I had a problem with mine the other day. What had happened was the white ball in the bottom of the pump inlet pipe (inside the sieve end cap) had become furred up with debris and algae, which had caused it to lodge itself in the closed position, hence it wouldn't siphon correctly. I cleaned and replaced it and it started up first time.

Si


----------



## ralphinnj (Mar 2, 2003)

I have had similar problems, even with filling it as others suggest. I usally get it to work by using that plunger thing. I also have found that plugging it in ad out seems to help.

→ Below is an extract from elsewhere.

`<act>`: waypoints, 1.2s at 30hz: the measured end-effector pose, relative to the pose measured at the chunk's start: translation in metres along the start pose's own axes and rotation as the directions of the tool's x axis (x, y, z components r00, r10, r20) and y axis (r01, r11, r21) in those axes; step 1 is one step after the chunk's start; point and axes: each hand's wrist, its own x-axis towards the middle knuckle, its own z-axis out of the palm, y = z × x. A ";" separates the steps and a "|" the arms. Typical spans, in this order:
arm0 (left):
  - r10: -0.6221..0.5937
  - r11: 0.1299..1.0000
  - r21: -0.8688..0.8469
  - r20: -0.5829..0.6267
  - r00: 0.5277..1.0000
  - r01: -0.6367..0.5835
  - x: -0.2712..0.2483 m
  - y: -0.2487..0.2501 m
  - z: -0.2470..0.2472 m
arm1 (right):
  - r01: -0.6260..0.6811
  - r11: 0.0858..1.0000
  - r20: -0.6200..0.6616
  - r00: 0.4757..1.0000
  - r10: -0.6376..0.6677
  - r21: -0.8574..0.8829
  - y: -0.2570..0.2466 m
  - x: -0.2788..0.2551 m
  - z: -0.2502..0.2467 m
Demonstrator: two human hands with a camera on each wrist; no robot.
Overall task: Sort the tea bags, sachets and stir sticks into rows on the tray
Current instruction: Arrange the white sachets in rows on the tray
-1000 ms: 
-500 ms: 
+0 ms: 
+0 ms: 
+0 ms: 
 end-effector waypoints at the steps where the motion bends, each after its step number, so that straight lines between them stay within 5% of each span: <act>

Stay with it, it will start!

RL


----------



## Z28-302 (Mar 19, 2004)

i had the same trouble with mine. i ended up turning it upside down a couple of times. it leaked alittle water but it started up.


----------



## Kolbenschlag (Feb 3, 2003)

turning it upside down?
how? how did this work?


----------



## Z28-302 (Mar 19, 2004)

i just turned the canister upside down for a few seconds. i did it a couple of times and it started to pump water with alot of air mixed in it. im not sure how it worked but it did


----------



## ShaneN. (Mar 8, 2004)

joo got ford motor in cheby?


----------



## Daddy O (Jan 16, 2004)

Buy a ehiem and all your problems will be fixed!


----------



## Judazzz (Jan 13, 2003)

Daddy O said:


> Buy a ehiem and all your problems will be fixed!


 Many Eheim canisters need to be primed as well (except some Pro II models and the Ecco range).

Just fill up the canister with water - not half-way, but as full as possible - close the canister, reattach the hoses, and switch it on: it will make gurling sounds and produce a lot of air bubbles for quite some time (my Eheim Classic 2213 [not self-priming] has needed about 15 minutes to operate normally in a few occasions).
If there's enough water in the filter, there's no need to worry about the impeller running dry - it just needs to get the air out of the canister and tubes...


----------



## Kolbenschlag (Feb 3, 2003)

problem solved. Hagen customer service was stumped. (they were very nice tho)

I disconnected the hose assembly. (The part with the shut off valve) And instead of the piming pump I sucked on it to make a siphon and let some run into a bucket. Than I shut the valve. Then I reconnected the hose assembly and started the pump (with water inside). After a few seconds I opened the vavle back up and water was flowing again.









Probably had something to do with the addition of the UV sterilizer anbd my pump not being strong enough or something... who knows.


----------



## rdang (Mar 27, 2004)

sweet, would have sucked to lose that pump!


----------